Harlem 1943, Watts 1965, L.A. 1992, Ferguson 2014, Baltimore 2015…

…Brooklyn…

Quoting NYC Councilman Brad Lander, “Most African-American men in New York City don’t have celebrity status to call attention to whether their arrests [or traffic stops] are appropriate or not.” I am not James Blake. I am not a celebrity. In a conversation with the Civilian Complaint Review Board, I was given the option for mediation with the two officers, and then sign off on an agreement that we would keep the incident discreet. I decided to pursue an investigation against the officers instead of silencing my feelings. Too many Black women and Black men feel the way I do, and to not politicize this would be a disservice to the community empowerment work I care about. I want to make those officers infamous, and the culture that coddles them.
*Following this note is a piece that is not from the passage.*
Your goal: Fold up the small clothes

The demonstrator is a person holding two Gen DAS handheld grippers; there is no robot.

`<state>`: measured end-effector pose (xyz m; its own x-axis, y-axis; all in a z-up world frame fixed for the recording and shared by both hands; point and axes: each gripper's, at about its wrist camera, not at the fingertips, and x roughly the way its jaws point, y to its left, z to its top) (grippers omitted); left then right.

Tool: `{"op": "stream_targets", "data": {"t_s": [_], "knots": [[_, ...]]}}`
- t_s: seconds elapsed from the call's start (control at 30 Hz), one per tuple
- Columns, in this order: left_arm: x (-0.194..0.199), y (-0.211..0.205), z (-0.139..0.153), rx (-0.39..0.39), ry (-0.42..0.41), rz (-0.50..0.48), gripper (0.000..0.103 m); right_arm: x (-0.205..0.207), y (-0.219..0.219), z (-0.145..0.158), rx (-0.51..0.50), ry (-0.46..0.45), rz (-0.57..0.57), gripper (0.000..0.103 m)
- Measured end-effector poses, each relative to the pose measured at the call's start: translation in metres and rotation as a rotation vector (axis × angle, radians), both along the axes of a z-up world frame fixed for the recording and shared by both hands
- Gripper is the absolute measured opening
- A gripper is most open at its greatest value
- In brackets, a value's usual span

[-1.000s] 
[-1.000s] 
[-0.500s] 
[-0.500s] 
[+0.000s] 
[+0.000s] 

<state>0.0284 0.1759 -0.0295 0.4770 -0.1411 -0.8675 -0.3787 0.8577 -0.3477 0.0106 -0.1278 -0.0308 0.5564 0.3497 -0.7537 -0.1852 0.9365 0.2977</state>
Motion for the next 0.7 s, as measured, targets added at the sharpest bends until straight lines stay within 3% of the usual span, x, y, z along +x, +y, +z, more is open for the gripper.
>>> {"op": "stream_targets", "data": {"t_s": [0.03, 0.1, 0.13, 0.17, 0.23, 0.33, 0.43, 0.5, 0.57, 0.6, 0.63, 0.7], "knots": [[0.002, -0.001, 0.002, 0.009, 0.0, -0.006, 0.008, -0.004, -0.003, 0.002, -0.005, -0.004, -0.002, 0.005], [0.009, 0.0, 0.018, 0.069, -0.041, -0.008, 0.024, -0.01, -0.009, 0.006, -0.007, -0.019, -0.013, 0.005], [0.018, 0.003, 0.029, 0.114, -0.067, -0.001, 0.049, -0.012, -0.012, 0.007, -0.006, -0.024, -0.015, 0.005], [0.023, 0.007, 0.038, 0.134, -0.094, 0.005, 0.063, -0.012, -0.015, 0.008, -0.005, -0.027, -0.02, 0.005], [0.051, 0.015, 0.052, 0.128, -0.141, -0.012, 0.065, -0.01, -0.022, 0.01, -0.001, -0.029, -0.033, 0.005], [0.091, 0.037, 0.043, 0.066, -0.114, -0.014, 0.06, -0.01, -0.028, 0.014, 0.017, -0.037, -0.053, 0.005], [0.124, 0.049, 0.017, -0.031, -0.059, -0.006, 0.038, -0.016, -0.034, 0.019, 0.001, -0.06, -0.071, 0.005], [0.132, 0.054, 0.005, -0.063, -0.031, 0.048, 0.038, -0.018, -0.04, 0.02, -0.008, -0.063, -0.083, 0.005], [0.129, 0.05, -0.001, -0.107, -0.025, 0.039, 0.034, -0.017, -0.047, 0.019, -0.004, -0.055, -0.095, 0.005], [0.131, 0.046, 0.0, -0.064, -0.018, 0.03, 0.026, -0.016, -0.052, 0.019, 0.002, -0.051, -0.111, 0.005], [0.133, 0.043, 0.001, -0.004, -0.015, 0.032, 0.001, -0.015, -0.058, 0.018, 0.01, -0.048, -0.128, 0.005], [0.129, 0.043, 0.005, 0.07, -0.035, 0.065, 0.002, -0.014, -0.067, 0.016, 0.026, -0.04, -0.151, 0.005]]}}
The strategies many without celebrity status bring to the table include more than simply training our way out of bad feelings. We cannot policy our way out of bad feelings. We have to seek ways to reduce police interactions with residents. We have to allocate more resources to empowering communities to be fully actualized. We must explore avenues that will remove the bad feelings.

Bad feelings that pushed me to conclude my eulogy this way:

I am writing to live beyond the castration of my character that you will vigorously pursue. To that end, I write now because I believe that I have to tell this story now before your power tells my story– a story that will raise just enough doubt in the eyes of a jury—white or black. I write now because I am scared and my father is scared for me.

I write now because as much as I hate to admit it, I know that in this system of things, Black life matters little to it, and if I do not tell my story, the right story, your story will win.

So, yes, even in death, I resist your arrest (of my character).